Exercise goal: Nothing but the lines from the one containing "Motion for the" through the final line of the listing should appear in the answer, each exactly as written.

Information supplied:

====================

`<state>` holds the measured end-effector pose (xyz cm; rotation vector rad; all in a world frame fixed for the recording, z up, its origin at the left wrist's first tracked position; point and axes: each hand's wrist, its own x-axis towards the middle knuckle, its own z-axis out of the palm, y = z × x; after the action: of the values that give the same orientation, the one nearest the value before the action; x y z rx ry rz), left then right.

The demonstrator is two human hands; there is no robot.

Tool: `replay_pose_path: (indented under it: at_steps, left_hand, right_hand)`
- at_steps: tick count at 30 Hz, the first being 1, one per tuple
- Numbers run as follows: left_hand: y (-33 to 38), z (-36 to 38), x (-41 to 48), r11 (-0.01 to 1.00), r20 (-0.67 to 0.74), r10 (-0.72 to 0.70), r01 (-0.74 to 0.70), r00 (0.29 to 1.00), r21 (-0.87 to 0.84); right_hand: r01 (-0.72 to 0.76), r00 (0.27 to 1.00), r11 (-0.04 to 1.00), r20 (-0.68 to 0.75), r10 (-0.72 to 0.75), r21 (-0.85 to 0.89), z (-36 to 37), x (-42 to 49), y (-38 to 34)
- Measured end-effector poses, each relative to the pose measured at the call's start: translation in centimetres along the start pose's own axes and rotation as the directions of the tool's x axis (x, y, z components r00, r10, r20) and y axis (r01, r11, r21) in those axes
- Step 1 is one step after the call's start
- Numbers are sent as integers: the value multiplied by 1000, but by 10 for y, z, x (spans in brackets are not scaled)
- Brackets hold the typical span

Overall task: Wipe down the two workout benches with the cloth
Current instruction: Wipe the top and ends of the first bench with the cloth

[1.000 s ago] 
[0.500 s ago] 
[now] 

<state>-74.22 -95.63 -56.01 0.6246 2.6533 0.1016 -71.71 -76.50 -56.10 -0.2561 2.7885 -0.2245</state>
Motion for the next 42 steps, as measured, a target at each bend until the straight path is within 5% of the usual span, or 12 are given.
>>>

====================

Exercise solution:
Motion for the next 42 steps, as measured, a target at each bend until the straight path is within 5% of the usual span, or 12 are given.
>>>

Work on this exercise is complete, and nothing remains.